Because Arshad et. al all don’t provide the age distributen in the same age ranges we compare the groups by the normal distribution and the number of patients older >65YR.
||CDC||Total||Neither med||HCQ||AZM||AZM + HCQ|
|Ashar 65+|| –
The Neither med treatment group is much older than the other groups.
Age 68.1 ± 18.9 // 71 (56 – 83). The average is 5 years and the
median and the upper boundary of IQR is 7 to 9 years higher than in the
other groups. Mean +SD is 87.0 compared to 80.2, 78.8, 80.6; 78.2
At least 25% of the patients in the Neither med treatment group are older than 83 years. The patients with age > 65 years represent 61,4% of the group. In the other groups they represent <50%. This fact alone could account for the higher mortality in this group.
The elderly are at the greatest risk of dying, if infected with this virus. . People above 80 can have a case fatality rate up to 6 times higher than people between 60-69.

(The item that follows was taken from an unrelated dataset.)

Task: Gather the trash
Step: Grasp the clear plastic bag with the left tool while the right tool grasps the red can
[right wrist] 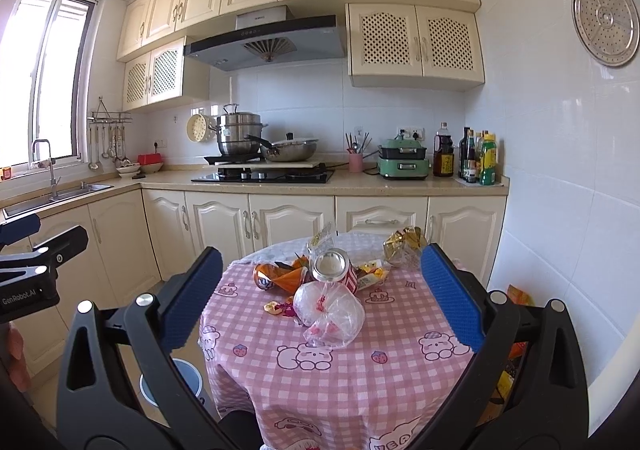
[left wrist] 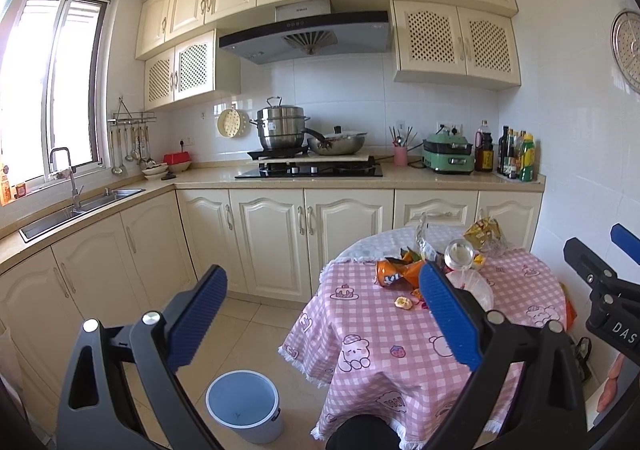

As a first guess I assume the null hypothesis
patients <83 years have a mortality of 20%, patients >83 years have a mortality of 50%
Because I don’t have the raw data I can’t prove the hypothesis but the results given by Ashra fit pretty good with this hypothesis. See the example below.
There are some other big difference between the groups. With 60.2%
black patients are over represented in the HCQ Alone treatment group.
Therefore the Neither med treatment group is not comparable with the other
We assume that the mortality of people >83 is 50%. It’s possible that
old patients get less attention than younger patients. They have right
to die. This could be a reason for the assumed higher mortality. Because there are less patient of this age in other groups we must exclude them before comparing the groups.
In the Neither med treatment group are 409*25% ~ 102 patients >83, according to the hypotheses 50% ~ 51 die. If we exclude this group we get 307 patients for Neither med / <83 with only 57 (18.6) death. The Neither med / <83 mortality (18.6%) is close to the mortality of the total group (18.1). According to the hypothesis we would assume 112 death (307*0.2+102*0.5). That is close enough to 108. The difference isn’t significant.
Without the raw data we can’t exclude the patients above 83 from the other groups in the same way. We can try it with the normal distribution.If we assume a mortality of 75% for people >83 years we get a mortality
of only 10% in the group „Neither med / < 83yr“. This should be checked
and addressed in the study.
Mortality Age >83 = 50%
|Characteristics||Total||Neither med||HCQ||AZM||AZM + HCQ|
|Mortality | <83||n||300||57||101||24||119|
|Mortality | <83||%||13,4%||18,5%||9,3%||18,4%||16,9%|
This reduces the mortality of to the Neither med treatment group | Age <83 to the same level as the AZM and AZM+HCQ treatment group.
Let look what happens when the mortality of people older 83 its 100%.
Mortality Age >83 = 100%
|Characteristics||Total||Neither med||HCQ||AZM||AZM + HCQ|
|Mortality | <83||n||141||6||39||14||81|
|Mortality | <83||%||6,3%||1,9%||3,6%||11,1%||11,5%|
OMG not treatment is better than any treatment.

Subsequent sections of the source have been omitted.